(WHAT TO WORK ON): Nothing outside the range below should be printed. Output exactly the lines from the line with "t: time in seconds" to the line with "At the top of", both included.

(DATA FOR THIS TASK):
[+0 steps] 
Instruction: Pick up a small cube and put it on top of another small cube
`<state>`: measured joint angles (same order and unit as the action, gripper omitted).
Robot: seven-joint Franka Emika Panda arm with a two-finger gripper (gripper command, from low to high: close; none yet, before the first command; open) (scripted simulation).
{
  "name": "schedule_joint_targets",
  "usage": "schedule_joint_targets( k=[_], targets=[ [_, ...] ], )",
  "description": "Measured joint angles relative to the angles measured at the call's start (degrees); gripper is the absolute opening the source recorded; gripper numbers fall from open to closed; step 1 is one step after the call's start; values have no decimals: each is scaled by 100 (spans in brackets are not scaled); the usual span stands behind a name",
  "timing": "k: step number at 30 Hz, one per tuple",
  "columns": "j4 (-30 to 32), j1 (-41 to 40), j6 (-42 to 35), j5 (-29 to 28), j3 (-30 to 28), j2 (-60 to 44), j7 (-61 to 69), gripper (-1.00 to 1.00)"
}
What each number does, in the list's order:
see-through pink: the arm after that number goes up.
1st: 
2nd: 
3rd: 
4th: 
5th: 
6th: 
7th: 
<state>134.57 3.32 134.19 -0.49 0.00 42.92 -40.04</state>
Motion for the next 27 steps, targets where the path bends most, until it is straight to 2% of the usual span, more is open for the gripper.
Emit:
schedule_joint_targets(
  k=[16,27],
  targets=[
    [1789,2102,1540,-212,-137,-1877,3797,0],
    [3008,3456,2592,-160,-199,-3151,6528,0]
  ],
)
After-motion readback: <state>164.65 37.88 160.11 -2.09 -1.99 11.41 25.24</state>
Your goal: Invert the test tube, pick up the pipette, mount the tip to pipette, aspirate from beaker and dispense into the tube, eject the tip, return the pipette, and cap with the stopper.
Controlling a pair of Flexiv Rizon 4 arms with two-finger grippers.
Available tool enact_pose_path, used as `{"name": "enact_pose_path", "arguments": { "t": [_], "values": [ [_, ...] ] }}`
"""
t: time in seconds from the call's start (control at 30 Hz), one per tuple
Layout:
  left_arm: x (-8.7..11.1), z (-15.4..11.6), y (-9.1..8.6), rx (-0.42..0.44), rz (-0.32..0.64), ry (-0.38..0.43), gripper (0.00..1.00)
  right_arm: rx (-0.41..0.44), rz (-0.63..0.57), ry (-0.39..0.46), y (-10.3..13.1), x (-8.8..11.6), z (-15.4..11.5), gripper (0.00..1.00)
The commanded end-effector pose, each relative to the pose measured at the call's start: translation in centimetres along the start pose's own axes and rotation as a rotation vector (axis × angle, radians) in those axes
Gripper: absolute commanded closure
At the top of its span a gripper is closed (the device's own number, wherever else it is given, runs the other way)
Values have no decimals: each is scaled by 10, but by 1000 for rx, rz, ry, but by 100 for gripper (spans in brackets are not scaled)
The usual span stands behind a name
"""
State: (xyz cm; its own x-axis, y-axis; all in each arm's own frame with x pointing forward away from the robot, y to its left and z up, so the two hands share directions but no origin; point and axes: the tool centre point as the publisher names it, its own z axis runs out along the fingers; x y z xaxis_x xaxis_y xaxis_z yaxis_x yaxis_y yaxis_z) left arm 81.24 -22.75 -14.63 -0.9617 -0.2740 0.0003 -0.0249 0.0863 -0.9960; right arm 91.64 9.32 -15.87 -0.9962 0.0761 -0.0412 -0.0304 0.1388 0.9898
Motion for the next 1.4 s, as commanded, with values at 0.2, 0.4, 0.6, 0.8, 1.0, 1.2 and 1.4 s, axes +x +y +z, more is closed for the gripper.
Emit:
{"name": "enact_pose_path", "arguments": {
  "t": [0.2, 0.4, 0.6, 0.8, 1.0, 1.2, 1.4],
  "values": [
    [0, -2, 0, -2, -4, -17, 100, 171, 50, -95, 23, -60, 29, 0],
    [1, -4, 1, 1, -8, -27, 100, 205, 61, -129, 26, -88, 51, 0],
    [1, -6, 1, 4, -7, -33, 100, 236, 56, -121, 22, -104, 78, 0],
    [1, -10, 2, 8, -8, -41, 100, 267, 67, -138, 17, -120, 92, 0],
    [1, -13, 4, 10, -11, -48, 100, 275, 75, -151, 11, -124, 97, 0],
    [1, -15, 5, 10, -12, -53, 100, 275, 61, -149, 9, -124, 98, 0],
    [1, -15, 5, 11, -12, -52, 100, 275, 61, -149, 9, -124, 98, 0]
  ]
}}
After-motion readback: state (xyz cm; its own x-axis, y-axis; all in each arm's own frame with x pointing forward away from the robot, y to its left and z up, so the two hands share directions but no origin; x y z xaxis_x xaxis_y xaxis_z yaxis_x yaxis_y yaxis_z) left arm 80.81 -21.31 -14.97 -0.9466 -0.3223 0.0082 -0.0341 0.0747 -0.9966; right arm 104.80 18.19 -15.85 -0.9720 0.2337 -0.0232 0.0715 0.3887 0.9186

(EXERCISE RESULT):
t: time in seconds from the call's start (control at 30 Hz), one per tuple
Layout:
  left_arm: x (-8.7..11.1), z (-15.4..11.6), y (-9.1..8.6), rx (-0.42..0.44), rz (-0.32..0.64), ry (-0.38..0.43), gripper (0.00..1.00)
  right_arm: rx (-0.41..0.44), rz (-0.63..0.57), ry (-0.39..0.46), y (-10.3..13.1), x (-8.8..11.6), z (-15.4..11.5), gripper (0.00..1.00)
The commanded end-effector pose, each relative to the pose measured at the call's start: translation in centimetres along the start pose's own axes and rotation as a rotation vector (axis × angle, radians) in those axes
Gripper: absolute commanded closure
At the top of its span a gripper is closed (the device's own number, wherever else it is given, runs the other way)

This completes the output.